The federal investigation concluded the pilot had become “spatially disoriented and as a result failed to maintain control of the airplane.”

Authorities remove bags of debris from a cornfield near La Porte, Ind., on Nov. 14, 2006, the day after the plane crash in which Eric Jacobs, three colleagues and the pilot were killed. (Associated Press file photo)


As a new day dawned for Heather, she knew none of this. She knew only that in front of her lay the first of many heart-wrenching moments after her husband’s death.

Eric’s parents picked up the boys from school. Heather sat the boys in the living room, surrounded by their pastor, who’d come over in the middle of the night, and their grandparents.

You remember that Daddy was on a business trip yesterday?

“Daddy’s actually not coming back home,” Heather told her children. “Daddy went home to be with God.”
The boys looked at one another. They thought it was a joke. They ran out of the room to play. Heather didn’t know how to explain to her four boys that they’d never see Daddy again.

It was two days after Eric had died. Heather’s life had turned into a haze. Eric’s mother, Pat Jacobs, put on a strong face, became the family’s rock. She got the details taken care of even as she mourned her son. For Heather, this all seemed surreal. Scheduling a funeral? Picking a casket? Worrying about the type of lining, the type of vault? She wanted to throw up, but she forced herself to eat — the baby was still kicking inside her. She hadn’t been able to sleep, so a doctor prescribed sleeping pills.
That afternoon, Heather got a phone call from her financial adviser. He needed a copy of the will because he was attending to Eric’s life insurance settlement.

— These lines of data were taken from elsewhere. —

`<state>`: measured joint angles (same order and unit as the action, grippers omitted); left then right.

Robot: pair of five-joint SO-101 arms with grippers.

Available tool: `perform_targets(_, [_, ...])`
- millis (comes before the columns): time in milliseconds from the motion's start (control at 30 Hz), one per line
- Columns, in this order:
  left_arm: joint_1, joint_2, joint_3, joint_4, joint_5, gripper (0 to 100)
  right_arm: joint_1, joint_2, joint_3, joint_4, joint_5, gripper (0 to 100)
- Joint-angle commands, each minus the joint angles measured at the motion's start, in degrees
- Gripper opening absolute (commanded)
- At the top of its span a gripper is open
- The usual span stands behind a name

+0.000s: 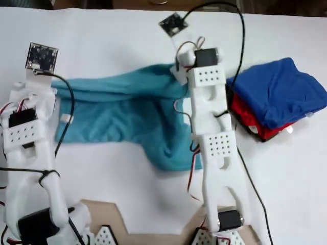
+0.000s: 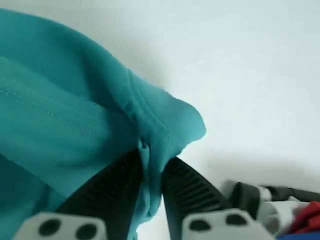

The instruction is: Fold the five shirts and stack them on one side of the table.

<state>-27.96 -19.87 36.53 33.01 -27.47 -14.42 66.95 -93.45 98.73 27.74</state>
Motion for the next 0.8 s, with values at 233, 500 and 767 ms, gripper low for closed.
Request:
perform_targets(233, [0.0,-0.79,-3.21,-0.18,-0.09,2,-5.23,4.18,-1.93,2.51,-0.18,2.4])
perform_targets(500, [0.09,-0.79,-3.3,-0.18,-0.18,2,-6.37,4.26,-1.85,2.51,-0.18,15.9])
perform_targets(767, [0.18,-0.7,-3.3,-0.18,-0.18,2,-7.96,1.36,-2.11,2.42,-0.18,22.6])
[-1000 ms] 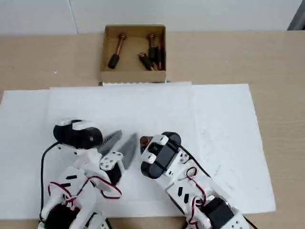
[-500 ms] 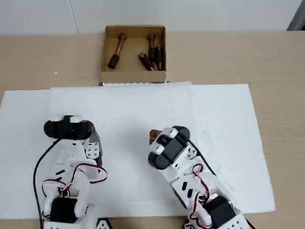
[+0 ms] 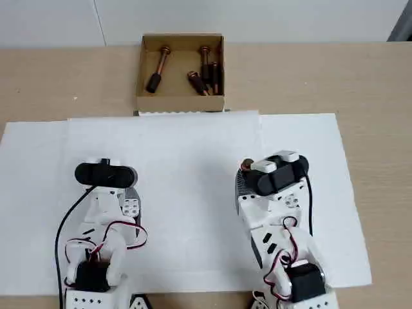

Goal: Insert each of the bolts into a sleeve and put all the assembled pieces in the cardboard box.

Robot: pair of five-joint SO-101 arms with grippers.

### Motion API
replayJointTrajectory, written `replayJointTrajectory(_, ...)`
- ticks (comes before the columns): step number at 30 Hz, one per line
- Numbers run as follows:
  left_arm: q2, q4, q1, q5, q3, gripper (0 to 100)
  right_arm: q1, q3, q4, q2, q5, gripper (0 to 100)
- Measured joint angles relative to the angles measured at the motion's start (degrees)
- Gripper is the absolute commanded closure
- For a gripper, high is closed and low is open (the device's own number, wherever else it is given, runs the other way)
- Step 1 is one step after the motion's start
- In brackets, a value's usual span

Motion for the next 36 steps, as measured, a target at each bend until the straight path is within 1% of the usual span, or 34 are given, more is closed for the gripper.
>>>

The family sat at the kitchen table, switching from tears to laughs as they told stories. Heather walked downstairs to the basement, near the toy room. Next to the stairs was the family’s locked fire safe. Heather punched in the code.
On top of the will, she saw something. It was a CD jewel case. Inside was a disc. Eric’s handwriting was scrawled on it.

Heather’s heart jumped when she read the inscription: “ERIC’S LAST WORDS.”